Work item: In the material below, find all lines with the string "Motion" and copy them.

Information supplied:
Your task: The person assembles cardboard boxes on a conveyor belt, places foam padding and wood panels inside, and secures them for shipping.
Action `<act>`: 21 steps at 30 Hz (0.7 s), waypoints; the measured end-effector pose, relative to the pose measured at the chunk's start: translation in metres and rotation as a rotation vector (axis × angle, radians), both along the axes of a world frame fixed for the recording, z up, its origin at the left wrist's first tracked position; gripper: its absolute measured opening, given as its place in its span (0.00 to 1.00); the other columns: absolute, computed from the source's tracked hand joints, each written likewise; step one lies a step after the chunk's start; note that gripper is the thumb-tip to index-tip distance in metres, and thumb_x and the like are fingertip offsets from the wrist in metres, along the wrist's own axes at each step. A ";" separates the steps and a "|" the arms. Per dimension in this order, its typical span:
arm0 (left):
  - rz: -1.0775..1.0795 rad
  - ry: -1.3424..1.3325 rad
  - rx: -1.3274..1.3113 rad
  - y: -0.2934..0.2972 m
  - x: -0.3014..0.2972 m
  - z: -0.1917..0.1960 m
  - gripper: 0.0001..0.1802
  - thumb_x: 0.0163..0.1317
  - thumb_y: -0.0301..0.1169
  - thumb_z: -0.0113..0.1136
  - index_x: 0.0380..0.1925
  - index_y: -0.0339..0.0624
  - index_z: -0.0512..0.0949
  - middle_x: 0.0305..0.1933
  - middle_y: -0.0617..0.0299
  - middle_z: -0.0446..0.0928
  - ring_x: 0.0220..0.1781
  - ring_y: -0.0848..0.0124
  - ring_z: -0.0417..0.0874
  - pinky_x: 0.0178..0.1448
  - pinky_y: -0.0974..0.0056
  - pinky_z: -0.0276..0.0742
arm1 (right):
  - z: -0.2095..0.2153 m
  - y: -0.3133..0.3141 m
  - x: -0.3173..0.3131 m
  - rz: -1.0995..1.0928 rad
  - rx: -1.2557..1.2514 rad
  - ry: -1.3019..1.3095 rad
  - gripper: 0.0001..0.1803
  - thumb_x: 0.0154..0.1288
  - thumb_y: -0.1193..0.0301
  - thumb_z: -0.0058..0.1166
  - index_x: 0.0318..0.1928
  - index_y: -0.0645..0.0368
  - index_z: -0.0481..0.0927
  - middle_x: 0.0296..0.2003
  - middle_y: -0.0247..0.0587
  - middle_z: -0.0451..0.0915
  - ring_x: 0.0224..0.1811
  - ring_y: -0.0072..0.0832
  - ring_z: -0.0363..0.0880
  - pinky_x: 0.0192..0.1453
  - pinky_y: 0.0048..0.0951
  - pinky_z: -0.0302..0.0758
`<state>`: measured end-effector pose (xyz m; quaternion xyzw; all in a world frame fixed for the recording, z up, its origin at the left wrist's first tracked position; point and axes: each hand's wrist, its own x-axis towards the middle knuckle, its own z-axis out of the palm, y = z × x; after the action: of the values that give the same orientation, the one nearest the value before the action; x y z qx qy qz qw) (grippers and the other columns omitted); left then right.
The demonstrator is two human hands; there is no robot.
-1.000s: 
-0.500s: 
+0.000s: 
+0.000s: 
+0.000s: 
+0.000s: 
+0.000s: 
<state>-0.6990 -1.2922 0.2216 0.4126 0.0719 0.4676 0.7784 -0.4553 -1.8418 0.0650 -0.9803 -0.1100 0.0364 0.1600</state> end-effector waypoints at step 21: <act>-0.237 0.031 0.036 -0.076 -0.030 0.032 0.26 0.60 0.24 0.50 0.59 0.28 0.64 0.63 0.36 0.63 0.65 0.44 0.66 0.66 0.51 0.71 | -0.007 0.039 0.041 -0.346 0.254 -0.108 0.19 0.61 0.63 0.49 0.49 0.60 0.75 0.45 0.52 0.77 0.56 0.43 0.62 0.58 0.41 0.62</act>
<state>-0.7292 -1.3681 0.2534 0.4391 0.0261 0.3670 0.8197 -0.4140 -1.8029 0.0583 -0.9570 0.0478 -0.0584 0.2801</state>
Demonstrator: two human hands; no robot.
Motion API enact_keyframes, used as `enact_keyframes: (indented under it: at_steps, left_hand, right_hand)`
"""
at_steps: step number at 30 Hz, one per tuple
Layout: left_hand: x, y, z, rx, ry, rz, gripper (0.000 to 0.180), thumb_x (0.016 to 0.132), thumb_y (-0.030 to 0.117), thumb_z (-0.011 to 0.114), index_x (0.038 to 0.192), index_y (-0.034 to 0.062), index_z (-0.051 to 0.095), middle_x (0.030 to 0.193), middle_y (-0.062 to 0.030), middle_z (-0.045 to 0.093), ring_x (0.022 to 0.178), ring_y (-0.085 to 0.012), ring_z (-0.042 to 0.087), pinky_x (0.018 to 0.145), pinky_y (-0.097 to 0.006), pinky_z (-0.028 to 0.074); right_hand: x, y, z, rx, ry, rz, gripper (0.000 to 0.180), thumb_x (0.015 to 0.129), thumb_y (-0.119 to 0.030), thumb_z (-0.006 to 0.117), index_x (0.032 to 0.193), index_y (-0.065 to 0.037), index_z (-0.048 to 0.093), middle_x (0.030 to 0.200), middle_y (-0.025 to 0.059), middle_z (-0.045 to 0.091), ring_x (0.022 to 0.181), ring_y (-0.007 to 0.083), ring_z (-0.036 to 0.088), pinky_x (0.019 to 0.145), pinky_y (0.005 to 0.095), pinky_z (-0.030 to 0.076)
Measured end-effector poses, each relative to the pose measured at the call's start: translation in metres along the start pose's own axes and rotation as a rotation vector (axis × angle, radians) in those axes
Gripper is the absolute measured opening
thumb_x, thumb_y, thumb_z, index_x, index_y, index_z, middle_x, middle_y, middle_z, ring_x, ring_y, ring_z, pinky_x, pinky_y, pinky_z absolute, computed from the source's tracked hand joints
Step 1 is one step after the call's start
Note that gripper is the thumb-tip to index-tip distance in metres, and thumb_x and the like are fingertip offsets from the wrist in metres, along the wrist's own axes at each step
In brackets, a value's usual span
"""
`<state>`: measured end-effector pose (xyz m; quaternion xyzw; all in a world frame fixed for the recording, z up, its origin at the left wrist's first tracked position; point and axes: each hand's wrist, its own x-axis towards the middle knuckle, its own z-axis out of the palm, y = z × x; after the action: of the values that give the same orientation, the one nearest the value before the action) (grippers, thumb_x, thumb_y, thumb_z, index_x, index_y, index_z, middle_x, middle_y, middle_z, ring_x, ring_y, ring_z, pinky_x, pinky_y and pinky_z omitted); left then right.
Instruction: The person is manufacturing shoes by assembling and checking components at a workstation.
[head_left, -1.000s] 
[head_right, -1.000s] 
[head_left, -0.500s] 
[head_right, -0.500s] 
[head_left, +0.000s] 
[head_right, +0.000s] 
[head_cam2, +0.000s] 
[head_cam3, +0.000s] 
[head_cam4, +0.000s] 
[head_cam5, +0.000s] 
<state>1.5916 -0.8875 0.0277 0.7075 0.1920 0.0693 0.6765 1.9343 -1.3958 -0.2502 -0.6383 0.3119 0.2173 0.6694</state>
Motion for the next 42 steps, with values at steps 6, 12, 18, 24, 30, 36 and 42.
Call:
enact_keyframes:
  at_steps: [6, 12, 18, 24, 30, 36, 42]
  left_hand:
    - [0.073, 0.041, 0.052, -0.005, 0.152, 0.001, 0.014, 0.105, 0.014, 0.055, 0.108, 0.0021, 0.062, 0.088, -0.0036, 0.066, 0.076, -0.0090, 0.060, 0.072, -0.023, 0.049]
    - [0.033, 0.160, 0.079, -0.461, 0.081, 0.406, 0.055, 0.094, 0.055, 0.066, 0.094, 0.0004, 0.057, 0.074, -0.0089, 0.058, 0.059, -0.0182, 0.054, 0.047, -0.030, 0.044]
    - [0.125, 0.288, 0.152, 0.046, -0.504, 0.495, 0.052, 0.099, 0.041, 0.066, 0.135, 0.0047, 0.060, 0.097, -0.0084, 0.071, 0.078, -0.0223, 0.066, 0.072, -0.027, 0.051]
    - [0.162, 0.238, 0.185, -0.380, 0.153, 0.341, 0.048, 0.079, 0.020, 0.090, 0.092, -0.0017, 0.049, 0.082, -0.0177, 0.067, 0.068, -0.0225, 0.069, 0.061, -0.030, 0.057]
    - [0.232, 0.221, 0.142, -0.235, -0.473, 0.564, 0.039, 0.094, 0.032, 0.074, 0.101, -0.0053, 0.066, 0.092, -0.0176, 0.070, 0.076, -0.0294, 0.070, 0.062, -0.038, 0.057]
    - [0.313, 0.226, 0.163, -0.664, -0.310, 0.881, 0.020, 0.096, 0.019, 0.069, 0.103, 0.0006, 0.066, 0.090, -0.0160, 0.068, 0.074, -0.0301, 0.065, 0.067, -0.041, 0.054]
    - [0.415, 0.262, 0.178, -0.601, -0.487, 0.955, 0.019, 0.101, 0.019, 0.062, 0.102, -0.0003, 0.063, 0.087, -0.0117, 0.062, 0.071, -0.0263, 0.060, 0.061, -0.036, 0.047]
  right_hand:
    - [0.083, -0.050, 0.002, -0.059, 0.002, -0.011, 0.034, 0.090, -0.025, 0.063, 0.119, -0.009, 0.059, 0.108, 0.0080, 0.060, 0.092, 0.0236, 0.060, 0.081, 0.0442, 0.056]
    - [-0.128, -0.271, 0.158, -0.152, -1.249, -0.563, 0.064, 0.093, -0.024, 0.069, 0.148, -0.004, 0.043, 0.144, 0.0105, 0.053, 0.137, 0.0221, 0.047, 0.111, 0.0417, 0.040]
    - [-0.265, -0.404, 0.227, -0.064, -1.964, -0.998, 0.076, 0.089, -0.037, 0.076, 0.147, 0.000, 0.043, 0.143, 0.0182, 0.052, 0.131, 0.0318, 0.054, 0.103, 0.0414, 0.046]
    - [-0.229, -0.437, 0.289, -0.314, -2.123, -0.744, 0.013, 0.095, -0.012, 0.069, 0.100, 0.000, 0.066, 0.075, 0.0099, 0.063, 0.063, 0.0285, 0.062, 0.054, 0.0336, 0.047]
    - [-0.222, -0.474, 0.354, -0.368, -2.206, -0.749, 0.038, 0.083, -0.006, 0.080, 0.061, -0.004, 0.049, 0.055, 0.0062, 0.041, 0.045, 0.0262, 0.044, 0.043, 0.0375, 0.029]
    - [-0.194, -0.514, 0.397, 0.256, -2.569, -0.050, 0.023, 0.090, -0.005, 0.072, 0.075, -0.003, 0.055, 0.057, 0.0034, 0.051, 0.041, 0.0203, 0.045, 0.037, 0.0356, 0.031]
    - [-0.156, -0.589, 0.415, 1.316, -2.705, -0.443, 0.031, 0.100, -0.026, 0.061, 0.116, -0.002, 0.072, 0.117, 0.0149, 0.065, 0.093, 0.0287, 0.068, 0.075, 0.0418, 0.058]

Your response:
Motion API enact_keyframes, used as `enact_keyframes: (indented under it: at_steps, left_hand, right_hand)`
Motion for the next 42 steps, with values at steps 6, 12, 18, 24, 30, 36 and 42.

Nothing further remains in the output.